EXERCISE DESCRIPTION: Starting at the line that contains "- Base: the" and ending at the line that contains "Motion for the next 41", the lines below are to be given again exactly, with nothing added.

Records from a data source:
────

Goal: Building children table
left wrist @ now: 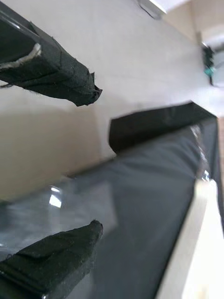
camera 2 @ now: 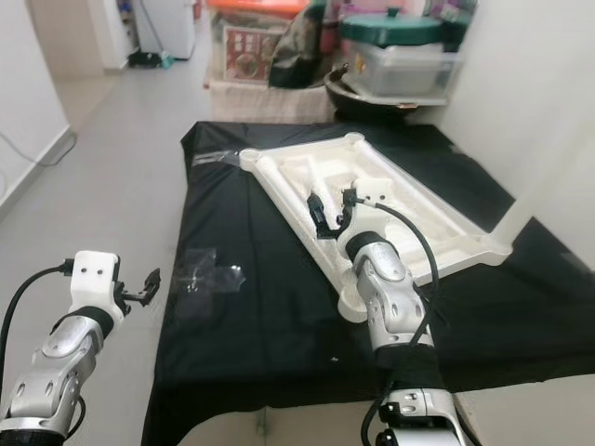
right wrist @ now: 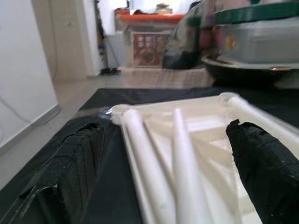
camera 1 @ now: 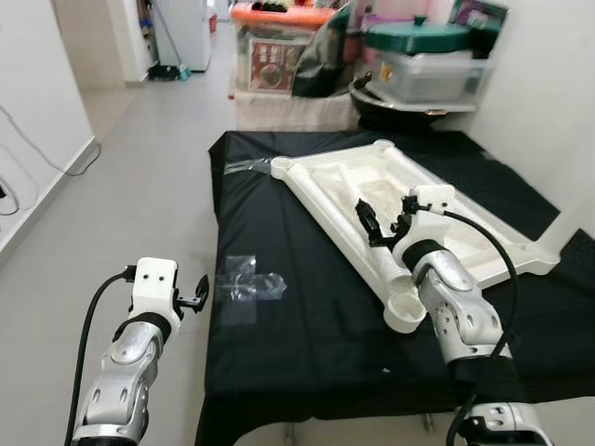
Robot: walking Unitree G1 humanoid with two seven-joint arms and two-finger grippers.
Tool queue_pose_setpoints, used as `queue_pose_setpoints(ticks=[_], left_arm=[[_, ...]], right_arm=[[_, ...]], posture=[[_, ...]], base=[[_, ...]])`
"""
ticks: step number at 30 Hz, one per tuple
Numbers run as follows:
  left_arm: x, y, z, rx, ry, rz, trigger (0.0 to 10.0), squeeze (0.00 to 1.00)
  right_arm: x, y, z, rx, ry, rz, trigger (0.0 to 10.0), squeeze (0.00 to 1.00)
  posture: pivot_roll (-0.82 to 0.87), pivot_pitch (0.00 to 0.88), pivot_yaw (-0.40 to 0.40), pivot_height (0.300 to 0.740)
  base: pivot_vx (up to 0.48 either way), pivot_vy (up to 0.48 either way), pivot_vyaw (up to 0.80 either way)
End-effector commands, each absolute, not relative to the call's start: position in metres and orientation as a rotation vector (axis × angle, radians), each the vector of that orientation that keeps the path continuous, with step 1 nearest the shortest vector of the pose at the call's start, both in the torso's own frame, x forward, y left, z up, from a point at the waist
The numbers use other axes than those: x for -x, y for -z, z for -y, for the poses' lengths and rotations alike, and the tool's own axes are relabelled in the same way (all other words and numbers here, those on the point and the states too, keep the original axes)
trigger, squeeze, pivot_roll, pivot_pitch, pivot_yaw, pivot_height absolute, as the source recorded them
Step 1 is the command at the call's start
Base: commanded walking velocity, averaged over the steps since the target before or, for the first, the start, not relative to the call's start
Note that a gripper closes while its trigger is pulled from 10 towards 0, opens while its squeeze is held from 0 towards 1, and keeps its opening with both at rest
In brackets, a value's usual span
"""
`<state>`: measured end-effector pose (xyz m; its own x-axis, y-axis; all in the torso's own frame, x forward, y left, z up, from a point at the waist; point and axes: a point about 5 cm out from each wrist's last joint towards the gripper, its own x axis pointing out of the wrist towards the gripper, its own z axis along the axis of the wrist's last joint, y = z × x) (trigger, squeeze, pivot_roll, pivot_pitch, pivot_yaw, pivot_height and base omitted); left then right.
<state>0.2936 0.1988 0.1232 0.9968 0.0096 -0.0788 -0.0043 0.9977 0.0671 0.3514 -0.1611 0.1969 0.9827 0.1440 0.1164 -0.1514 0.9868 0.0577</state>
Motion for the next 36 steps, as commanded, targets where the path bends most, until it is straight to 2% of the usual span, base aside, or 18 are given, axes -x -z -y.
queue_pose_setpoints(ticks=[1,2,7,13,20,22,27,28,32,36], left_arm=[[-0.295,-0.124,-0.195,-0.055,0.007,-0.075,10.0,0.0],[-0.295,-0.125,-0.195,-0.058,0.009,-0.072,10.0,0.0],[-0.297,-0.131,-0.192,-0.078,0.031,-0.024,10.0,0.0],[-0.297,-0.134,-0.188,-0.08,0.033,-0.01,10.0,0.0],[-0.296,-0.135,-0.186,-0.091,0.036,-0.005,10.0,0.0],[-0.296,-0.135,-0.184,-0.091,0.038,-0.003,10.0,0.0],[-0.297,-0.134,-0.183,-0.1,0.042,-0.007,10.0,0.0],[-0.297,-0.134,-0.183,-0.101,0.042,-0.007,10.0,0.0],[-0.297,-0.134,-0.183,-0.1,0.04,-0.01,10.0,0.0],[-0.297,-0.132,-0.182,-0.101,0.041,-0.016,10.0,0.0]], right_arm=[[-0.352,-0.195,0.158,-0.044,-0.124,0.097,10.0,1.0],[-0.353,-0.196,0.157,-0.043,-0.111,0.097,10.0,0.0],[-0.354,-0.198,0.153,0.074,-0.116,0.106,10.0,0.0],[-0.358,-0.202,0.162,-0.02,-0.081,0.11,10.0,0.0],[-0.367,-0.205,0.171,0.016,-0.059,-0.004,10.0,0.0],[-0.372,-0.216,0.177,0.1,-0.051,-0.021,10.0,0.0],[-0.38,-0.217,0.184,0.173,-0.147,-0.176,10.0,0.0],[-0.38,-0.215,0.185,0.168,-0.165,-0.193,10.0,0.0],[-0.377,-0.206,0.173,-0.045,-0.332,-0.388,10.0,0.0],[-0.374,-0.202,0.168,-0.075,-0.395,-0.455,10.0,0.0]], posture=[[0.05,0.0,-0.083,0.74],[0.05,0.0,-0.08,0.74],[0.05,0.0,-0.08,0.74],[0.05,0.0,-0.084,0.74],[0.05,0.0,-0.088,0.74],[0.04,0.0,-0.089,0.74],[0.03,0.0,-0.092,0.74],[0.03,0.0,-0.092,0.74],[0.04,0.0,-0.1,0.74],[0.03,0.0,-0.104,0.74]], base=[[0.48,0.0,0.0],[0.48,0.0,0.0],[0.346,0.0,0.16],[0.0,0.0,0.53],[0.0,0.0,0.0],[0.0,0.0,0.0],[0.0,0.0,0.0],[0.0,0.0,0.0],[0.0,0.0,0.0],[0.0,0.0,0.0]])
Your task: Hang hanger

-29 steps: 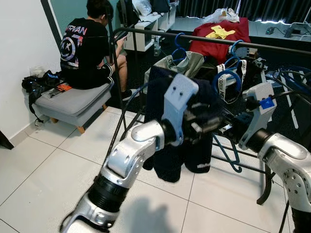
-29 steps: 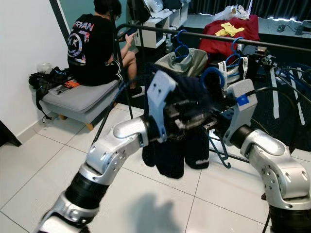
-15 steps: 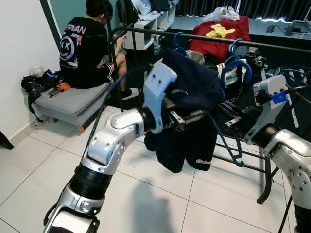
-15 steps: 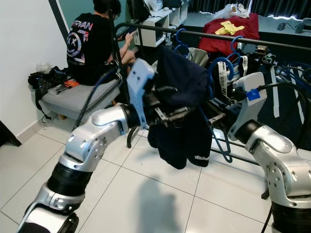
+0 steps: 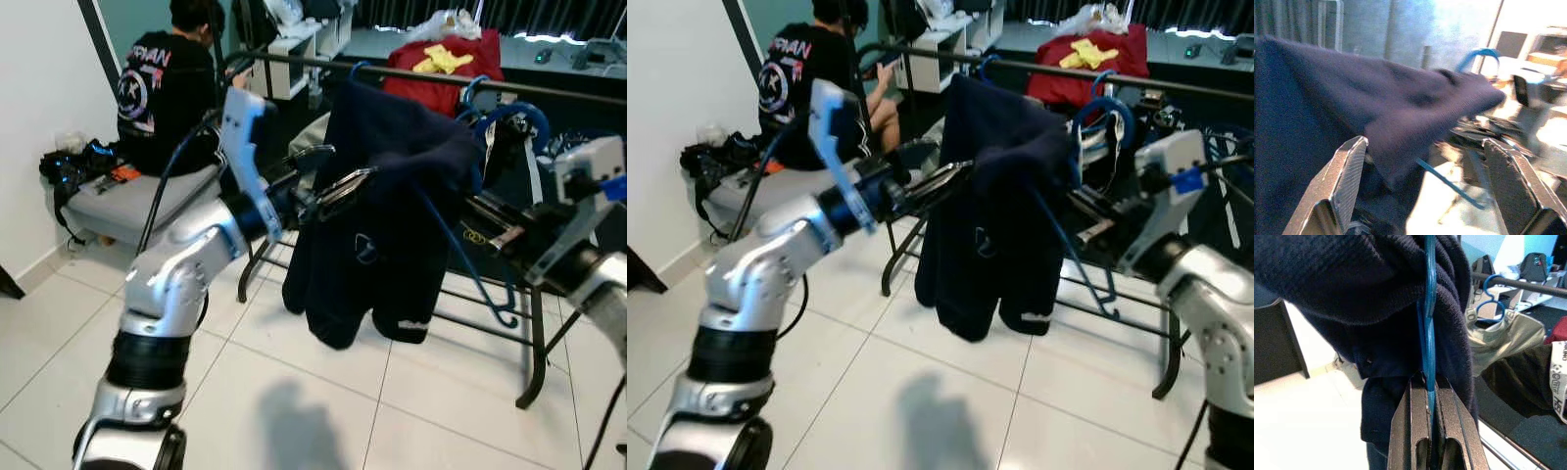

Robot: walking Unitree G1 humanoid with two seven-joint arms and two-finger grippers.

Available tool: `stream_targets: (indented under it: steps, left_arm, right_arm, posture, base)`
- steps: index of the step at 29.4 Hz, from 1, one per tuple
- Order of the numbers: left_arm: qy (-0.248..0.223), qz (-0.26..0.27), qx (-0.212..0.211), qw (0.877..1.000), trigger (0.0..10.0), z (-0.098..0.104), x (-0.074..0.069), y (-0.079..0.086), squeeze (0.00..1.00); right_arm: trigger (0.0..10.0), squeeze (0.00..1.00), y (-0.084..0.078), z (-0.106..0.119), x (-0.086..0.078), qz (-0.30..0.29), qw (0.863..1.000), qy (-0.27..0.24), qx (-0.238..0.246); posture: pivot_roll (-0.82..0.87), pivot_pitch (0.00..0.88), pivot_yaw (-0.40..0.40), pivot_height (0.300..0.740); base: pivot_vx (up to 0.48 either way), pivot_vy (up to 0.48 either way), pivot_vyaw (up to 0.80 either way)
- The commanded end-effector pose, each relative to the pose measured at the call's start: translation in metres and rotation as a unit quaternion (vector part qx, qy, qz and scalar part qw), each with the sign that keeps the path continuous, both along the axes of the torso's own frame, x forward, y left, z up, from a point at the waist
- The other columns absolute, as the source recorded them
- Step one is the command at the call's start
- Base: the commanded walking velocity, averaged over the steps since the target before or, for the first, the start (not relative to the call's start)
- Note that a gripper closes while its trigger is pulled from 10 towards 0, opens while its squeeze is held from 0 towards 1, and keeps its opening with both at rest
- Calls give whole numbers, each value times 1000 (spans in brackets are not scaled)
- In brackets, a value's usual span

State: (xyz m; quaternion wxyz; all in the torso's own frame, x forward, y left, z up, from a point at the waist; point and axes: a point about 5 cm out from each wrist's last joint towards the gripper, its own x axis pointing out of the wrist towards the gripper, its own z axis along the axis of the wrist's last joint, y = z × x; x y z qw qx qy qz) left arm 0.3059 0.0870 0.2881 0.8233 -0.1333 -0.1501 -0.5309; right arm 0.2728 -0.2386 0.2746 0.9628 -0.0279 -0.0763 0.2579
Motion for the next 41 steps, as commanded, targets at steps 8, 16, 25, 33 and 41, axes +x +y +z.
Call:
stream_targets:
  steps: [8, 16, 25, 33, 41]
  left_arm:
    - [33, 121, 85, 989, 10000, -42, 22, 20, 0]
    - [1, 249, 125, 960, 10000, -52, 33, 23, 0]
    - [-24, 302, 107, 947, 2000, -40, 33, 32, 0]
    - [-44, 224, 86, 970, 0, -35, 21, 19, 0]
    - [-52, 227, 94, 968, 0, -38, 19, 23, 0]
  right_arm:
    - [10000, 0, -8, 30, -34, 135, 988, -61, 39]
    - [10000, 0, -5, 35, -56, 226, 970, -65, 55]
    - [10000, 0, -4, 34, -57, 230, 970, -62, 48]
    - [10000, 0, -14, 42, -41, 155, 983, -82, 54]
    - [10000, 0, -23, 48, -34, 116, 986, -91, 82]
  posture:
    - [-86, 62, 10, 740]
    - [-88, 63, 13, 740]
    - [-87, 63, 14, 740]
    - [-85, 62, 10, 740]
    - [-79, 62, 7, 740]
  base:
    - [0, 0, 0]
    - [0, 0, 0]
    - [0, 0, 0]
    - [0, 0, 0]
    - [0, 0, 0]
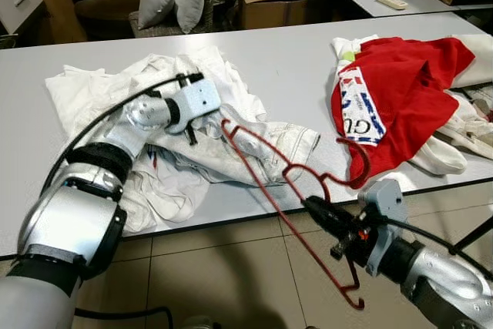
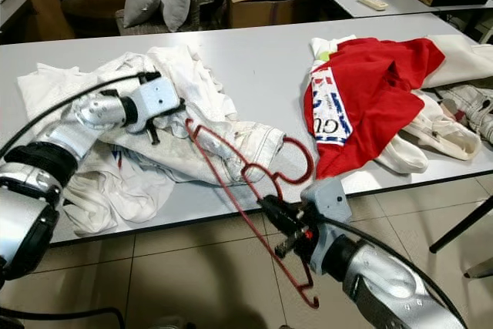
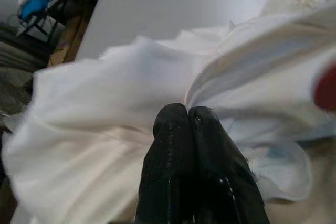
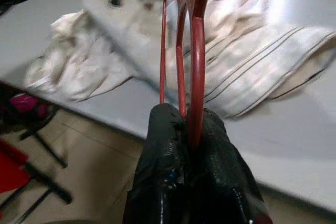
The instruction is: Hang hanger
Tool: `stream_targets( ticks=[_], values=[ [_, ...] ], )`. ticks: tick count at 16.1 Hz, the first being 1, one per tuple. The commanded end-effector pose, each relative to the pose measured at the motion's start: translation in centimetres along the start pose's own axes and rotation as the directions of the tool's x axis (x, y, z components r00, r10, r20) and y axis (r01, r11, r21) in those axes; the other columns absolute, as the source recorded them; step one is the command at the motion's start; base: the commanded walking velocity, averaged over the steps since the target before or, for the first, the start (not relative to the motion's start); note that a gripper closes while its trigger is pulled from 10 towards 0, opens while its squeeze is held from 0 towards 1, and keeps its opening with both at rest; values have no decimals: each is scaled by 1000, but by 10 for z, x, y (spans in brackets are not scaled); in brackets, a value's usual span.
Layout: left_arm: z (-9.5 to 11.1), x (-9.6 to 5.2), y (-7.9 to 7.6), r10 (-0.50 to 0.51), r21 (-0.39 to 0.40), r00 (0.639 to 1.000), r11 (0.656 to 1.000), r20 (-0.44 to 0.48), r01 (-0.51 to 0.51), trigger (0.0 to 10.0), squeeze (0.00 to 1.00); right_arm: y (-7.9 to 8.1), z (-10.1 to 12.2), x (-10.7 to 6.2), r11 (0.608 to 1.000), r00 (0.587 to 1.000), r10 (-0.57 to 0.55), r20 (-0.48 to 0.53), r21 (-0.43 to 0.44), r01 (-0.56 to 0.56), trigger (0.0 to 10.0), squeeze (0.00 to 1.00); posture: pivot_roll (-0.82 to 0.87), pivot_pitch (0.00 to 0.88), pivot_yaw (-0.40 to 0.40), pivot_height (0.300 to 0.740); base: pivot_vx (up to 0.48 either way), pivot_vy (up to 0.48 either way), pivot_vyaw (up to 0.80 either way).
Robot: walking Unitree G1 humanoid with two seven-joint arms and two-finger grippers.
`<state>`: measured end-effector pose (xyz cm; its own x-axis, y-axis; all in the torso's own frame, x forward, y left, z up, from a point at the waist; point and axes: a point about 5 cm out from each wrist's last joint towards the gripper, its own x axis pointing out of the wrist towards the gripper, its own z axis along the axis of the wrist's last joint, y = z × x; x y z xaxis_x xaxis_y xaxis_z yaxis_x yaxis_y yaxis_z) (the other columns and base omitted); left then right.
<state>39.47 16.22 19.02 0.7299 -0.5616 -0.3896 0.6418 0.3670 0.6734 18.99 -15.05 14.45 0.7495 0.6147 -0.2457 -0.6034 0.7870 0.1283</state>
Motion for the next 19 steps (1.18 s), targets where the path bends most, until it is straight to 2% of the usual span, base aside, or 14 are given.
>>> stream_targets(
  ticks=[1,6,9,11,12,13,15,17,18,19],
  values=[
    [17,-9,21,32,31,997,999,67,-34,0,0,-8,3,4,999,999,-40,8,-7,40,10000,0,-53,0,44,723,0,0,0],
    [33,-15,25,-15,124,990,992,137,-2,0,0,-20,11,25,995,995,-100,16,-10,100,10000,0,-24,0,17,723,0,0,0],
    [46,-26,41,38,170,984,983,174,-68,0,0,-17,14,33,998,998,-68,6,-15,68,10000,0,-13,0,8,723,0,0,0],
    [48,-38,57,89,196,984,973,157,-119,0,0,-30,16,34,982,982,-187,-7,-15,187,10000,0,-10,0,15,723,0,0,0],
    [47,-41,60,97,199,984,972,151,-127,0,0,-34,17,34,975,975,-220,-6,-16,220,10000,0,-12,0,16,723,0,0,0],
    [46,-50,70,147,202,979,964,139,-173,0,0,-48,27,33,948,948,-317,31,-3,317,10000,0,-17,0,24,723,0,0,0],
    [48,-59,80,193,194,970,956,148,-220,0,0,-56,39,30,931,927,-365,86,9,366,10000,0,-18,0,25,723,0,0,0],
    [65,-76,100,269,178,935,933,233,-313,0,0,-56,75,27,943,913,-322,251,0,333,10000,0,-18,0,22,723,0,0,0],
    [78,-87,112,301,163,910,920,286,-356,0,0,-50,93,27,957,909,-264,322,-28,288,10000,0,-19,0,21,723,0,0,0],
    [91,-96,121,332,144,881,907,336,-396,0,0,-44,102,26,969,911,-216,352,-42,245,10000,0,-17,0,14,723,0,0,0]
  ],
)
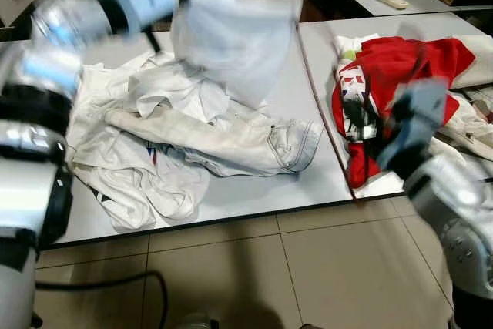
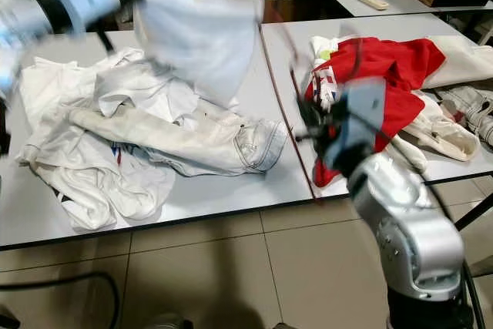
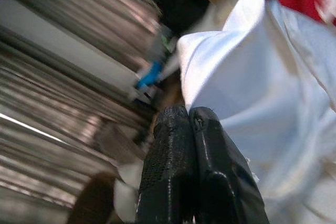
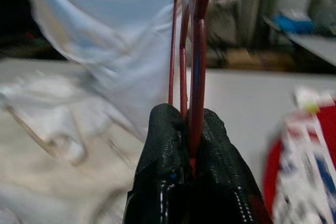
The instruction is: Hang hanger
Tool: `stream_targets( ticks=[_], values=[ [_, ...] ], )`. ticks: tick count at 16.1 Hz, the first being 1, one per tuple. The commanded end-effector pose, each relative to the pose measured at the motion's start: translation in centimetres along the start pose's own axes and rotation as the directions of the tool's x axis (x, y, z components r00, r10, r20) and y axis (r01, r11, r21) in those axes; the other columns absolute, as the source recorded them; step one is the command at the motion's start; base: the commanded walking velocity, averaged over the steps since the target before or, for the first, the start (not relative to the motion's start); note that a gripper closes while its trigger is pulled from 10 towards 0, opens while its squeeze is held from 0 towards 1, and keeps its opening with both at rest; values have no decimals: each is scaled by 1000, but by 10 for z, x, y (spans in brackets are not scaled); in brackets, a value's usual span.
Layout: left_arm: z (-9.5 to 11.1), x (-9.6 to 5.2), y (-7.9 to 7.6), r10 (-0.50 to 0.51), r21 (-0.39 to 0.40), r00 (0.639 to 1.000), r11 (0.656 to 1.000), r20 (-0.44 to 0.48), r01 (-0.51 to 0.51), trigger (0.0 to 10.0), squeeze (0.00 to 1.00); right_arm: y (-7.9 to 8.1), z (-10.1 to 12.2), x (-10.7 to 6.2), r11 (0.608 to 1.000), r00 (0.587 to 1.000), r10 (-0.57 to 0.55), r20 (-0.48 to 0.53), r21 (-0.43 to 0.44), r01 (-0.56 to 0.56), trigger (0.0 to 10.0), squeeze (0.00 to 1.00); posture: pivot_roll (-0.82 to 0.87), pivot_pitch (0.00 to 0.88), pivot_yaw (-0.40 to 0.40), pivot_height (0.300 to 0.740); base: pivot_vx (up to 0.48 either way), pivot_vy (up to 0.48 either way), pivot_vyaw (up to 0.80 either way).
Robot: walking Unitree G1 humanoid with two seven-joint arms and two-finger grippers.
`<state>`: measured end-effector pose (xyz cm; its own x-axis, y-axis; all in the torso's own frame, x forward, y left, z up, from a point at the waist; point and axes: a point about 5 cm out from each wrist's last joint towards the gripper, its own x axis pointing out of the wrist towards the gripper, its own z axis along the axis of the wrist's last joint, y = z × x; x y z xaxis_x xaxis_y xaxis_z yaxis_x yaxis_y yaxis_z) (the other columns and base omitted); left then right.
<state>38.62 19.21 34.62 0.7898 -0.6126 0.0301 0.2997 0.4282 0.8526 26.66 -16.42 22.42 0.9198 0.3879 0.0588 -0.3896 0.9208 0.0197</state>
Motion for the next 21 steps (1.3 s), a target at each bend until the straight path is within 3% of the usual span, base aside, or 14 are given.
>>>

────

RESULT:
- Base: the commanded walking velocity, averaged over the steps since the target before or, for the first, the start (not relative to the call's start)
- Note that a gripper closes while its trigger is pulled from 10 towards 0, opens while its squeeze is held from 0 towards 1, and keeps its opening with both at rest
- Calls give whole numbers, each value times 1000 (spans in brackets are not scaled)
- In brackets, a value's usual span

State: (xyz m; quaternion wxyz; all in the torso's own frame, x forward, y left, z up, from a point at the waist; point and axes: a point about 5 cm out from each wrist's last joint towards the gripper, its own x axis pointing out of the wrist towards the gripper, its own z axis along the axis of the wrist's last joint, y = z × x; x y z qw qx qy qz) left arm 0.3059 0.0870 0.2881 0.8233 -0.1333 -0.1501 -0.5309; right arm 0.2728 -0.2386 0.2746 0.9628 -0.0279 -0.0763 0.2579
Motion for the next 41 steps, as commanded, targets at steps 8, 16, 25, 33 and 41, axes +x +y +z.

No more output remains.